Covid-19 : la Tunisie tente de sauver sa saison avec le tourisme russe
D'ordinaire marginale par rapport aux contingents d'Europe occidentale, cette clientèle avait déjà joué les bouées de sauvetage après les attentats de 2015.
"La nécessité de travailler est plus forte que la peur d'être contaminé", confie Aymen Abdallah, surveillant une plage de sable fin quasi déserte à Sousse, station balnéaire tunisienne où seuls des touristes russes ont commencé à débarquer, en plein reconfinement. Engluée dans la crise sociale, la Tunisie tente de sauver ce qui peut l'être d'une saison touristique qui s'annonce plombée par la mauvaise situation sanitaire. Le 29 avril, le pays a rouvert ses frontières aux tours opérateurs, qui transportent la majorité des vacanciers séjournant en Tunisie. Pourtant, les décès liés au Covid-19 venaient d'atteindre un pic et la hausse des hospitalisations laissait craindre une pénurie d'oxygène, au point que le pays a décrété un nouveau confinement d'une semaine début mai. Depuis, jusqu'à dix vols par semaine atterrissent à l'aéroport d'Enfidha, qui dessert les villes touristiques comme Hammamet et Sousse, essentiellement en provenance de Russie et d'Europe de l'Est.
Tourisme en berne
D'ordinaire marginale par rapport aux contingents d'Europe occidentale, cette clientèle avait déjà joué les bouées de sauvetage après les attentats de 2015 au musée du Bardo et à Sousse (60 morts dont 59 touristes), qui avaient mis à genou ce secteur crucial de l'économie. Mais on est encore bien loin du compte : les recettes globales ont baissé de 54% par rapport à la même période de l'an dernier, pourtant déjà marquée par la pandémie.
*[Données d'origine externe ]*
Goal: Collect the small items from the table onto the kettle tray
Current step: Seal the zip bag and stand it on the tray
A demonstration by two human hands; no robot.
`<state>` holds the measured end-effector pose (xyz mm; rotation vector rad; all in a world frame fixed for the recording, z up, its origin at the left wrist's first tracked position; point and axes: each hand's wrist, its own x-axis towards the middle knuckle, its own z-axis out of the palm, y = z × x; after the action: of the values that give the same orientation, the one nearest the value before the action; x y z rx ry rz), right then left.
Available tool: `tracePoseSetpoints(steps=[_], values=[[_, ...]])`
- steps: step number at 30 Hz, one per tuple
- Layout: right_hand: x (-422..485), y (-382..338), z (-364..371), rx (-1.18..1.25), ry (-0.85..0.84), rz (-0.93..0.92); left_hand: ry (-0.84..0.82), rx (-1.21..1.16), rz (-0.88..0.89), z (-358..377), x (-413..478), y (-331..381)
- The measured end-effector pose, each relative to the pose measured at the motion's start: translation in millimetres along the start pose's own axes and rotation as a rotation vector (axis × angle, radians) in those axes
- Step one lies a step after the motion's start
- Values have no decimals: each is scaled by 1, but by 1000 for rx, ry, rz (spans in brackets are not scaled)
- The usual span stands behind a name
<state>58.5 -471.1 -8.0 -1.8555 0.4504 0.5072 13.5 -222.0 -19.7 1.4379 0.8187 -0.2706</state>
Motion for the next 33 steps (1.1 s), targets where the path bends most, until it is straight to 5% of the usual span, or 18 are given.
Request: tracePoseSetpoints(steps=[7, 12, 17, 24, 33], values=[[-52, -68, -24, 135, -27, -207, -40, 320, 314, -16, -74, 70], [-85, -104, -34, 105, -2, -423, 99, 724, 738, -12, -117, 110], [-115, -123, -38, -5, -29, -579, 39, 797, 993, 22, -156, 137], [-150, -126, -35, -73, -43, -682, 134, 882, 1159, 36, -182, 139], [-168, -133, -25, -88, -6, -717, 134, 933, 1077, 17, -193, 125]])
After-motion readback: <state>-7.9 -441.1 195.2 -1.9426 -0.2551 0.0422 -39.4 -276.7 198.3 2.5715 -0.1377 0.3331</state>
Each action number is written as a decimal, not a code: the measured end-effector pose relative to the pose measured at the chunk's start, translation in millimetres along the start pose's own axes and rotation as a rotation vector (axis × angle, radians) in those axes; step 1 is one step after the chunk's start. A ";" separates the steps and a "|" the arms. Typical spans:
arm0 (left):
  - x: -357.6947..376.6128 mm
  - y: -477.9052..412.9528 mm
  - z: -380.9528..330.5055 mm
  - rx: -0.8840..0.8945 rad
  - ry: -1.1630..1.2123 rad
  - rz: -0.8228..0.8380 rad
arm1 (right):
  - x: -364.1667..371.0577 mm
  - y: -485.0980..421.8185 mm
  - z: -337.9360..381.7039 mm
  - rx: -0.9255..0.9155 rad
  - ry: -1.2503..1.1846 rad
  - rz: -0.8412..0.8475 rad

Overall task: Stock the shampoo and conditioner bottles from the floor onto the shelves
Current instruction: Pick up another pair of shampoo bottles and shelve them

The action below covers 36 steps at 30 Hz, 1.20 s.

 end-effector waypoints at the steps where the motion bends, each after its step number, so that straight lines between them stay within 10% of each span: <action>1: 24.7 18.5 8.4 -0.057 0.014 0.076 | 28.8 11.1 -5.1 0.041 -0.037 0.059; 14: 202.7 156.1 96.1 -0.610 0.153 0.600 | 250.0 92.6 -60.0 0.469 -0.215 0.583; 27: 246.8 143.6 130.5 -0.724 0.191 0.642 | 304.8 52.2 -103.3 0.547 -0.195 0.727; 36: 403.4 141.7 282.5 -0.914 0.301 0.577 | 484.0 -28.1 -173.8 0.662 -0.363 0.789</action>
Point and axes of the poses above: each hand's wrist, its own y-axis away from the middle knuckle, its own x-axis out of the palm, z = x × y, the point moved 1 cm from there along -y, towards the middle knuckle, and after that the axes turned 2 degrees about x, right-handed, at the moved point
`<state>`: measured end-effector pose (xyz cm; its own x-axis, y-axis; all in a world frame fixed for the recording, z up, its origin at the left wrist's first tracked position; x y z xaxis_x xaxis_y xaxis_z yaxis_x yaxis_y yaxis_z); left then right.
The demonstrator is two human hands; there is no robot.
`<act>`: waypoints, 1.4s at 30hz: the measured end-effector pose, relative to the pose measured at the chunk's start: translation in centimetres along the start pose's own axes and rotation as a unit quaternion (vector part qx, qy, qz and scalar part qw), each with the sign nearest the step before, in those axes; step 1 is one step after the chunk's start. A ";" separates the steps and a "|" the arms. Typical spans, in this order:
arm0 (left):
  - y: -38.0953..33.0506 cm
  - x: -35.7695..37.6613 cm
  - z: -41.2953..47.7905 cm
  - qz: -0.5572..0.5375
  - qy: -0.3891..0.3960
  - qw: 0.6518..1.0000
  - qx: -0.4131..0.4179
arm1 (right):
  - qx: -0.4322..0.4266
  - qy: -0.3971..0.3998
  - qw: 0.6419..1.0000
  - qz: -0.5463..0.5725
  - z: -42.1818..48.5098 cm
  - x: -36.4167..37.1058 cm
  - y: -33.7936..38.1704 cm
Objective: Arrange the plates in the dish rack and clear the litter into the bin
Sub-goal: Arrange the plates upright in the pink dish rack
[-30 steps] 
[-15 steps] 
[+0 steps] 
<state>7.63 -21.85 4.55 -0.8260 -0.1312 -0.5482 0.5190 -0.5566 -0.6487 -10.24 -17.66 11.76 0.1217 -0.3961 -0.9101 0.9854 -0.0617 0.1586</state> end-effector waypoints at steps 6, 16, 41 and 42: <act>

L'écart est de plus de 60% par rapport à 2019, avec 144 millions d'euros au 10 mai, contre 404 millions d'euros il y a deux ans. Les hôtels ne sont autorisés à fonctionner qu'à 50% de leur capacité et peinent à atteindre cette jauge. "Avec une occupation de l'hôtel à seulement 30%, il n'y a pas de gain", déplore Adel Mlayah, directeur adjoint du Mouradi Palace. L'hôtel, qui embauche habituellement 260 à 270 employés, n'en a recruté cette année que 110 à 120. Si certains pays d'Europe de l'Ouest ont mis en place des restrictions de voyages, des touristes russes, tchèques ou polonais font fi de la pandémie. "Il n'y a pas tant de pays où nous pouvons aller. La Turquie a fermé ses frontières, c'est pourquoi nous avons choisi la Tunisie", explique Andrej Radiokove, arrivé de Moscou. Il n'est pas vacciné, comme la plupart de ses compagnons de voyage, mais "nous avons eu le Covid il y a deux mois, nous n'avons pas peur", explique-t-il.
"Ils n'ont pas peur de voyager"
La Tunisie débute cette saison avec plus de 12 000 décès, sur une population de 12 millions d'habitants, mais les vacanciers semblent peu au fait de la situation sanitaire.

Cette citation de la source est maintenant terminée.